> **Task to carry out**
Repeat the data word for word and skip the pictures.

> **Given information**
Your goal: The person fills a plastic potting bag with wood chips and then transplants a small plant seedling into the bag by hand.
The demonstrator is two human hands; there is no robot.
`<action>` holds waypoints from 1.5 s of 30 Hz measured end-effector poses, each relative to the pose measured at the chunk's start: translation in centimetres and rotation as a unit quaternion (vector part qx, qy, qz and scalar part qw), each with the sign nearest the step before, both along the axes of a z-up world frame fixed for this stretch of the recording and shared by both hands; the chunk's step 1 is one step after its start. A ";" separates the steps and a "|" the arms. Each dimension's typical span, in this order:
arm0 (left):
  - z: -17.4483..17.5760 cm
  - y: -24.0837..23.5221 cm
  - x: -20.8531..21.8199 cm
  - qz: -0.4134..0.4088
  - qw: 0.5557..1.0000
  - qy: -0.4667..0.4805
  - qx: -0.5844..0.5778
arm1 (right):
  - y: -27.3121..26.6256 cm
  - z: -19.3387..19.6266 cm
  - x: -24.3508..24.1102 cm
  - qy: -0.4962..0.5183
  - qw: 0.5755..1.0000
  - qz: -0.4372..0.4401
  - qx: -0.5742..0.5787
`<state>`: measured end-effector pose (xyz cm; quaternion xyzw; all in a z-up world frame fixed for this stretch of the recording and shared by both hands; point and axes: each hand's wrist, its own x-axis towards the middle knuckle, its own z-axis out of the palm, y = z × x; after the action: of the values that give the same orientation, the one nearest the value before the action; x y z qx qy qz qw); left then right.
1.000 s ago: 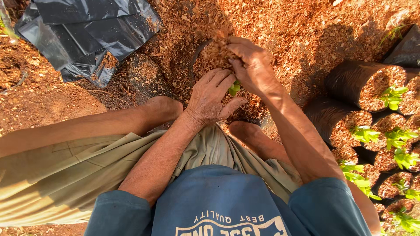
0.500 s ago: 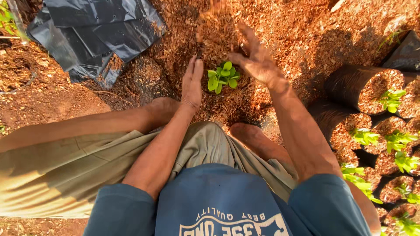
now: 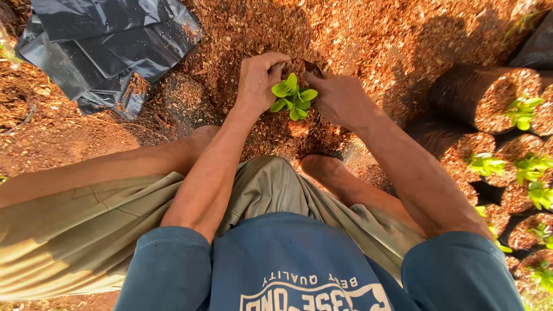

> **Output of the exercise**
Your goal: The person fills a plastic potting bag with wood chips and then transplants a small plant seedling into the bag by hand.
The demonstrator is two human hands; there is no robot.
`<action>` holds waypoints from 1.5 s of 30 Hz measured end-effector poses, each relative to the pose measured at the chunk's start: translation in centimetres and rotation as a unit quaternion (vector part qx, qy, qz and scalar part qw), each with the sign nearest the step before, both along the axes of a z-up world frame fixed for this stretch of the recording and shared by both hands; the chunk's step 1 is one step after its start. A ";" separates the steps and a "|" the arms. Each dimension's typical span, in this order:
arm0 (left):
  - z: -17.4483..17.5760 cm
  - y: -24.0837..23.5221 cm
  - x: -20.8531..21.8199 cm
  - qz: -0.4134..0.4088
  - qw: 0.5557..1.0000
  - qy: -0.4667..0.4805
  - qx: -0.5844..0.5778
arm1 (right):
  - y: -27.3121..26.6256 cm
  - z: -19.3387..19.6266 cm
  - x: -24.3508..24.1102 cm
  - qy: -0.4962..0.5183
  - qw: 0.5755..1.0000
  - qz: -0.4372..0.4401
  - qx: -0.5742..0.5787
`<state>`: measured end-effector pose (xyz cm; quaternion xyzw; all in a z-up world frame fixed for this stretch of the recording and shared by both hands; point and axes: each hand's wrist, its own x-axis towards the middle knuckle, its own z-axis out of the palm, y = z × x; after the action: of the values that give the same orientation, the one nearest the value before the action; x y z qx qy qz qw); left then right.
1.000 s ago: 
0.500 s ago: 
now: 

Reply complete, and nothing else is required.